Когда опускается ночь
Я дождался возвращения Тома – он сильно запыхался, а лицо его приобрело желтушный оттенок, но что касается умственных достоинств, они лишь обострились. Доклад его был чрезвычайно краток и утешителен. Гостиница закрывается на ночь, мистер Даваджер укладывается спать, совсем пьяненький; друг мистера Даваджера не объявлялся. Я отправил Тома (строго-настрого наказав ему наутро глаз не спускать с нашего приятеля) в импровизированную постель за конторским столом – и полночи слушал, как он там икает: и самый хороший мальчик будет икать, если разволнуется и переест пирожных.
В половине седьмого утра я тихонько проскользнул в каморку рассыльного.
Одежду принесли. Брюки без карманов. Жилетные карманы пусты. В карманах сюртука что-то было. Во-первых, платок; во-вторых, связка ключей; в-третьих, портсигар; в-четвертых, бумажник. Разумеется, я не рассчитывал найти там письмо, не настолько я глуп, однако же открыл бумажник, поскольку хотел кое-что уточнить.

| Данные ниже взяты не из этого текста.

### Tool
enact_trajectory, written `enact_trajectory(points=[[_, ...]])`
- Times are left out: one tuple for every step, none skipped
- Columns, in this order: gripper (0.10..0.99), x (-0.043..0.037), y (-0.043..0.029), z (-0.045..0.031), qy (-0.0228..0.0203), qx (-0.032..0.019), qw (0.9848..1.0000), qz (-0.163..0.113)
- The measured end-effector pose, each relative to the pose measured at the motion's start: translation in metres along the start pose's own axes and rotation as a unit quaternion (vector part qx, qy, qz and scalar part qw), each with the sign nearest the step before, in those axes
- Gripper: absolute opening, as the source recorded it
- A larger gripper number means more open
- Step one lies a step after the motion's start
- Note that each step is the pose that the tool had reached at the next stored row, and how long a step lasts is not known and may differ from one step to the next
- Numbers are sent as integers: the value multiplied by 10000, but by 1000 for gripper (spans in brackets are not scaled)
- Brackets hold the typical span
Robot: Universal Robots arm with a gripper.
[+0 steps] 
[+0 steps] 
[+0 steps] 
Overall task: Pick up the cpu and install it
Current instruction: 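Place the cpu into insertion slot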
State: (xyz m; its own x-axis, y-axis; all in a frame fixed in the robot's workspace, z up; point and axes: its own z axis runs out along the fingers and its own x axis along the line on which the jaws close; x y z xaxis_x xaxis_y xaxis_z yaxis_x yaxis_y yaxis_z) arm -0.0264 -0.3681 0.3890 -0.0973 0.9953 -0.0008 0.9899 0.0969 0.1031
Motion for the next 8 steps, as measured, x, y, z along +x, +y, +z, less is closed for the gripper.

В двух кармашках бумажника – ничего, кроме старых объявлений, вырезанных из газет, локона, перевязанного засаленной ленточкой, циркуляра о каком-то кредитном обществе и списка каких-то стишков, которые не пристало бы читать в компании, разве что среди людей исключительно вольных нравов. В записной книжке – чьи-то нацарапанные карандашом адреса и расписки красными чернилами. На одной страничке – любопытная пометка: «NB. 5 В ДЛИНУ, 4 В ШИРИНУ».